Thanks for the excellent suggestions. In the new version of the manuscript, we performed several additional experiments, including immunofluorescence and flow cytometry analyses of macrophages population in DRGs from CCR2^-/- mice, 7 days after SNI. We found that the increase in macrophage numbers does not change in the absence of CCR2 receptors, which corroborates our previous data. We also observed that, at 3 days after SNI, the increase in Ki67⁺macrophages in the DRGs from CCR2^-/- mice is also similar to DRGs from WT mice. These new data are now in figures 3 and Figure 6—figure supplement 5.

– For figure 6, DRGs from CX3CR1ko mice should also be imaged and quantified to show the absent increase of macrophages post-injury, especially since data from these two methods differed above.

We agree with the referee and the suggested experiment was performed. Corroborating our flow cytometry analyses, immunofluorescence analyses of CX3CR1⁺/Iba1⁺ macrophages in the DRGs from Cx3Cr1^GFP/GFP mice, 7 days after injury revealed a reduction compared to DRGs from Cx3Cr1^GFP/+. We also analysed Ki67⁺macrophages in the DRGs from Cx3cr1^GFP/GFP mice, 3 days after SNI, which was also reduced compared to what we have obtained in the DRGs from Cx3cr1^GFP/+ mice. Please see new figures 7 and Figure 7—figure supplement 6.

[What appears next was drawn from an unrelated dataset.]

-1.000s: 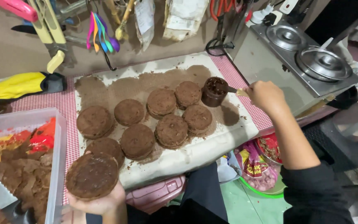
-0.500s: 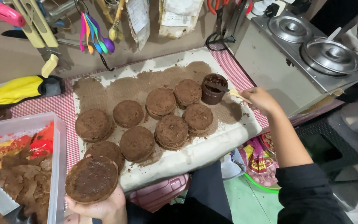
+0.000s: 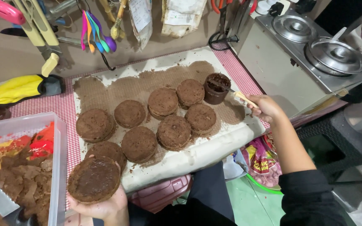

– In Figure 7, CD11b+CX3CR+ macrophages were compared to CD45neg cells. What about all other CD45+ and CD11b+CX3CR1- cells? One would expect that those could also produce proinflammatory cytokines. In order to be able to conclude that it is only the resident macrophages, the authors have to sort the other cell populations and compare their expression as well. The authors should also show if there is any infiltration by granulocytes after injury, with regard to their discussion of the results.

Thank you for the comment. In fact, CX3CR1+ macrophages correspond to more than 90% of leukocytes in the DRGs (in homeostasis and also after injury). So even if there is some other population of CD45⁺ cells in this tissue, this would be negligible compared to the macrophage population. Even these remaining cells (some are neutrophils) are possible contamination with leptomeninges that are attached to the harvested DRGs. Several times we tried to stain neutrophils in the parenchyma of the DRG and we never observed any staining with different markers. On the other hand, when we perform flow cytometry, we can observe that there is a population of CD11b⁺Ly6G⁺ cells (see new figure 1E), although this neutrophil population did not increase after injury and may be a remaining cells present in the meninges that surround the DRGs. Furthermore, the lack of increase in Ms4a3-tdTomato⁺ cells in the DRGs after SNI (see new figure 5), further supports the hypothesis that neutrophils did not infiltrate the DRGs after SNI.

Reviewer #2 (Recommendations for the authors):

In Figures5, 6, and 7, the meaning of the number sign (#) is not defined. It would also be helpful if the comparisons being indicated by an asterisk would be defined when there are more than two groups.

We agree with the referee. These suggestions were incorporated into the new version of the manuscript. Please see new figures.

In most of the figure legends, it is stated that "Error bars show the mean +/- S.E.M." Don't the error bars actually just show the S.E.M.?

We corrected the legends in the new version of the manuscript.

A few of the references seem out of place. Does Wang et al. 2020 show repair or neuropathic pain?

We have checked the citations through the new version of the manuscript.